SUARADEWAN.com – Starbucks boleh dibilang adalah salah satu dari sedikit koorporasi global yang kerap mendapat aksi boikot dari konsumen atau mereka yang mengaku konsumen. Penyebabnya adalah pernyataan petingginya yang dinilai kontroversial.
Baru-baru ini Gerakan boikot Starbucks di Indonesia yang dimotori Muhammadiyah menjadi sorotan internasional. Apalagi gerakan itu mendapat dukungan dari kelompok Muslim berpengaruh di Malaysia. NBC News dalam artikelnya menulis judul, ‘Muslim Groups in Malaysia, Indonesia Boycott Starbucks Over LGBTQ Support.’
NBC News yang mengutip kantor berita Reuters dalam paragraf pertamanya menggambarkan bagaimana, kelompok Muslim di Malaysia bergabung dengan organisasi konservatif Muslim di Indonesia (Muhammadiyah) memboikot Starbucks. Tindakan ini dilakukan sebagai bentuk protes atas sikap gerai kopi internasional itu mendukung hak-hak gay.
Organisasi Muslim Malaysia yang bergabung dengan Muhammadiyah adalah Perkasa. Kelompok yang mempunyai 700 ribu anggota itu setuju dengan langkah Muhammadiyah memboikot Starbucks yang mendukung LGBT. Perkasa juga setuju izin Starbucks dicabut.
Apakah dampak dari aksi-aksi boikot yang kerap dialami starbucks? Ada kalanya Starbucks menang, tetapi ada kalanya korporasi ini kalah menghadapi ajakan boikot via media sosial tersebut.
Awal tahun ini ketika Presiden Donald Trump membuat kebijakan mencegah imigrasi pengungsi dan pekerja dari enam negara muslim, CEO Starbucks Howard Schultz malah menawarkan peluang pekerjaan sebanyak 10.000 bagi para calon pengungsi. Sontak public Amerika Serikat yang pro terhadap kebijakan Trump bereaksi.
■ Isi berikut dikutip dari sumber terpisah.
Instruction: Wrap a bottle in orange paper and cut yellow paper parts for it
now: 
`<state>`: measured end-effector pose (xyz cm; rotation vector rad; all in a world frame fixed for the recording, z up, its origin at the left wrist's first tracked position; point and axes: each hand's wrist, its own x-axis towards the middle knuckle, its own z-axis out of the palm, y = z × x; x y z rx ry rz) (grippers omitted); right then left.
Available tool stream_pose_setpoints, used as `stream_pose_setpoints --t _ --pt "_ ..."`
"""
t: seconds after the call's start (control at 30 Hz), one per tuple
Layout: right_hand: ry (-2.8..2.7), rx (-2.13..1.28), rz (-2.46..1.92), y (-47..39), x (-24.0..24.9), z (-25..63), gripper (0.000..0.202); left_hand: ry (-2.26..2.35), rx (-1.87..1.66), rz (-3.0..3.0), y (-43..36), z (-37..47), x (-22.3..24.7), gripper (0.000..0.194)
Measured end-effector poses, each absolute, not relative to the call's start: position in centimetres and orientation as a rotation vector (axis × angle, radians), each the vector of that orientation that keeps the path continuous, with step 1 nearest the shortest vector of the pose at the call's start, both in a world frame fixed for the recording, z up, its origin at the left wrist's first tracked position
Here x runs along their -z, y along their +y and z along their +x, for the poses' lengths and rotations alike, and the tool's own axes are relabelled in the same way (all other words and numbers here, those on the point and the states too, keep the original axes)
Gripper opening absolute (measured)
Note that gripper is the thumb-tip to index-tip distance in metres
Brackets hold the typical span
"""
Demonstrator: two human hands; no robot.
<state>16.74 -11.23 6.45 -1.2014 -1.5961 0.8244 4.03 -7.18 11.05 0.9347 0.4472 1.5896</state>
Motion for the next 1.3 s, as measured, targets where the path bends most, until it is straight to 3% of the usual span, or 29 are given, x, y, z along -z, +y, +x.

Mereka mengampanyekan boikot produk Starbucks melalui media Sosial.
Pendukung Trump mempertanyakan pernyataan Schultz yang memprioritaskan pekerja asing dibandingkan dengan memberikan peluang kepada ribuan veteran yang disebutkan tidak sedikit menyandang tunawisma.
Seram! Begitulah komentar yang mungkin muncul dari kita ketika membaca beberapa akun media sosial para pengecam. Tidak hanya itu, mereka juga mengejek Starbucks dengan mengubah-ubah logo hingga menjadi bahan lelucon.
Aksi boikot ini bukanlah aksi pertama kali di AS dan Inggris. Setidaknya sejak tahun 2012 gerakaan boikot Starbucks kerap dilakukan dengan berbagai isu, seperti LGBT, perdagangan yang lebih adil, seragam karyawan, dan kemasan minuman berwarna merah yang diartikan perang terhadap Trump. Sejak tahun itu hingga 2017 ini ada delapan aksi boikot terhadap Starbucks.
Seorang analis membuat perhitungan dampak dari tujuh aksi boikot, tidak termasuk aksi boikot awal tahun ini dan baru-baru ini, terhadap harga saham Starbucks. Saham Starbucks malah naik seusai enam aksi boikot dan sekali saham perusahaan ini turun.